:: INSTRUCTIONS TO FOLLOW ::
Go through the entries below and print, exactly, the lines starting at the one with "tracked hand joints" and ending at the one with "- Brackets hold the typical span", keeping both ends and no others.

Data records:

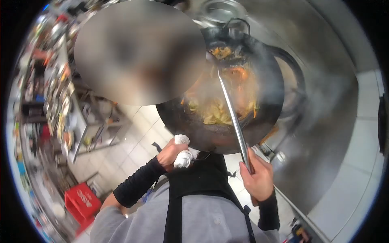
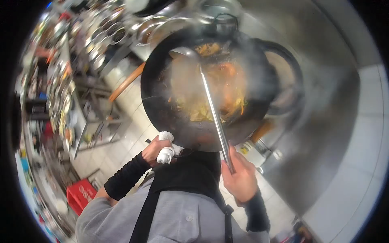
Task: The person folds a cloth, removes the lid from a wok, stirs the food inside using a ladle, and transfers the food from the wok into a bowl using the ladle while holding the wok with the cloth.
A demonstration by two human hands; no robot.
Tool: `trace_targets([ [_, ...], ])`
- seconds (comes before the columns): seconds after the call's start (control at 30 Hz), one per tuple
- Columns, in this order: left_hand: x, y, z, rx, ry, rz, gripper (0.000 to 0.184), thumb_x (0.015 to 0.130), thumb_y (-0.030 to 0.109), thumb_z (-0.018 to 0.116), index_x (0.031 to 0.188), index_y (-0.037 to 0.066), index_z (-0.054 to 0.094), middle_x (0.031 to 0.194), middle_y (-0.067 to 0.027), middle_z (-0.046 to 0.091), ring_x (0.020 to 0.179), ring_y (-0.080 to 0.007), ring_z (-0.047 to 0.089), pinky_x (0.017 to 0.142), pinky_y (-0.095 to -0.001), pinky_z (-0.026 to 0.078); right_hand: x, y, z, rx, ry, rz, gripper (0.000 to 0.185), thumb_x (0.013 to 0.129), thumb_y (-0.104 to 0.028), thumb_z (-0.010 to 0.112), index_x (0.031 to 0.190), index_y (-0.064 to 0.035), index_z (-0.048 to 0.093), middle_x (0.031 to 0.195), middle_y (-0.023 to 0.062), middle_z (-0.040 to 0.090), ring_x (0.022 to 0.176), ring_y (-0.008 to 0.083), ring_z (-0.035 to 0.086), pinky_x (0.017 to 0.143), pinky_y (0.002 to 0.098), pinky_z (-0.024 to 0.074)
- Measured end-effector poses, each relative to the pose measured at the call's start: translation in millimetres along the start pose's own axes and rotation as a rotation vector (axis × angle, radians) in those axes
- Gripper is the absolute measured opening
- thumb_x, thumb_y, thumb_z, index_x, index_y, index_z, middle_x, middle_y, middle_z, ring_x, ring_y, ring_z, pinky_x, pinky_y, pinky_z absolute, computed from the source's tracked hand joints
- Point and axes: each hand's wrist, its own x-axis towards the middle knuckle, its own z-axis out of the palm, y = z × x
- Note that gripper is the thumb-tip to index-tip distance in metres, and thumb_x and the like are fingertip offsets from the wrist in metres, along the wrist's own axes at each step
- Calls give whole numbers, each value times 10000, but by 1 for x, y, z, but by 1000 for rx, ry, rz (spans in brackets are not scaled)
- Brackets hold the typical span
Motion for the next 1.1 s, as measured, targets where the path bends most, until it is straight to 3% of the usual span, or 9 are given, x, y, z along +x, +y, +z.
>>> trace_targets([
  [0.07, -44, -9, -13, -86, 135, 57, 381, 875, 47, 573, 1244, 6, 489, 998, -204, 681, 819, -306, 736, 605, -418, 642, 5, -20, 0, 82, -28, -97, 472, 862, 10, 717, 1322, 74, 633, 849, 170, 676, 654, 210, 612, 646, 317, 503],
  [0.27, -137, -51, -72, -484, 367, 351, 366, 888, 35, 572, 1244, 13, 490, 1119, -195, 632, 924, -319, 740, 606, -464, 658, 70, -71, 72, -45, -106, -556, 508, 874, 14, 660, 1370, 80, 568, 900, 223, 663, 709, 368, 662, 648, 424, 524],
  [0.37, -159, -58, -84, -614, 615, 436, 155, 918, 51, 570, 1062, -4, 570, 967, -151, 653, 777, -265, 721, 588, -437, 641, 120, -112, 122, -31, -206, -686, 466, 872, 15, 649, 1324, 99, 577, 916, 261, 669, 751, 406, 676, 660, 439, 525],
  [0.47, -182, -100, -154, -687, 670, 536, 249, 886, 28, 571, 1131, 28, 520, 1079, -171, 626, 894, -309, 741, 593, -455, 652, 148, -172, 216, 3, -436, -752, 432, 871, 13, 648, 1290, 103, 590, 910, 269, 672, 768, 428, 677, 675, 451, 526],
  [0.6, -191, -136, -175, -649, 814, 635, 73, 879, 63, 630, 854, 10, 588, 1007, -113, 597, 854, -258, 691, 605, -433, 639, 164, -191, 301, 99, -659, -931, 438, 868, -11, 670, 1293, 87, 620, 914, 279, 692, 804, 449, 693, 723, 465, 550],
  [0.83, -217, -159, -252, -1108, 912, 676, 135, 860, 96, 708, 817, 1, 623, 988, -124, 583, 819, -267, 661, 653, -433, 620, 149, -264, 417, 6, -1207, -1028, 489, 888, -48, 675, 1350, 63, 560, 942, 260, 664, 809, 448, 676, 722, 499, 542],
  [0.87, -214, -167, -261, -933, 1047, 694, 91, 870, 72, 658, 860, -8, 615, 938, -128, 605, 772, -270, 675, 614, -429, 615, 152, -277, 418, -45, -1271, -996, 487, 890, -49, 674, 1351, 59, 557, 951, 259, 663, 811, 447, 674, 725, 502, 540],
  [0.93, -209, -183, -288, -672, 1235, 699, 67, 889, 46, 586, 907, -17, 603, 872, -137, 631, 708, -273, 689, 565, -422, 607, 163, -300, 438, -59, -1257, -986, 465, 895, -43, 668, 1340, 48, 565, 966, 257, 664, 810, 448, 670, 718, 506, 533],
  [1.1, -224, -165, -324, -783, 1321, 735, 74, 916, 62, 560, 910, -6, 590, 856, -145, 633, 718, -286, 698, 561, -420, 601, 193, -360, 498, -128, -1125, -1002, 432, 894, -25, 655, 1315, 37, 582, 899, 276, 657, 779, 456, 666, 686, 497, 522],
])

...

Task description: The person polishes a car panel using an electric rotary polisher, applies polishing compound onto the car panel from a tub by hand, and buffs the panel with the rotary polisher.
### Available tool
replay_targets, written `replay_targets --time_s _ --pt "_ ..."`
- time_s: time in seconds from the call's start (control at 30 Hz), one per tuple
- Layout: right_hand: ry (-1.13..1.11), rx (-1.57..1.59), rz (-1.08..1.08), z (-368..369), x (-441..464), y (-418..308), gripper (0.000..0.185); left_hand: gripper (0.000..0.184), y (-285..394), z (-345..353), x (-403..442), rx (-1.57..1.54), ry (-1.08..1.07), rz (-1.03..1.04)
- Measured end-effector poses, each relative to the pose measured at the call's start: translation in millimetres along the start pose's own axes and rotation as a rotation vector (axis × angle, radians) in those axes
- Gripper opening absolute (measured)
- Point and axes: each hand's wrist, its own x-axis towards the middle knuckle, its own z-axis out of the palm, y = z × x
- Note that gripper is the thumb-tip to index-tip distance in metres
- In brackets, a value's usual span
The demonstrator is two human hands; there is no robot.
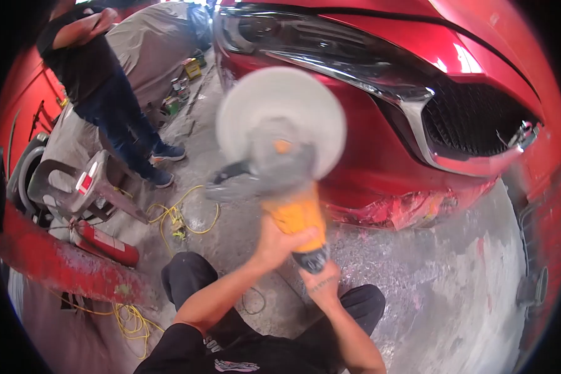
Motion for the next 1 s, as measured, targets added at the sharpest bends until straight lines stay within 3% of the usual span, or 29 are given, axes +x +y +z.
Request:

:: SOLVED PROBLEM ::
- thumb_x, thumb_y, thumb_z, index_x, index_y, index_z, middle_x, middle_y, middle_z, ring_x, ring_y, ring_z, pinky_x, pinky_y, pinky_z absolute, computed from the source's tracked hand joints
- Point and axes: each hand's wrist, its own x-axis towards the middle knuckle, its own z-axis out of the palm, y = z × x
- Note that gripper is the thumb-tip to index-tip distance in metres, and thumb_x and the like are fingertip offsets from the wrist in metres, along the wrist's own axes at each step
- Calls give whole numbers, each value times 10000, but by 1 for x, y, z, but by 1000 for rx, ry, rz (spans in brackets are not scaled)
- Brackets hold the typical span

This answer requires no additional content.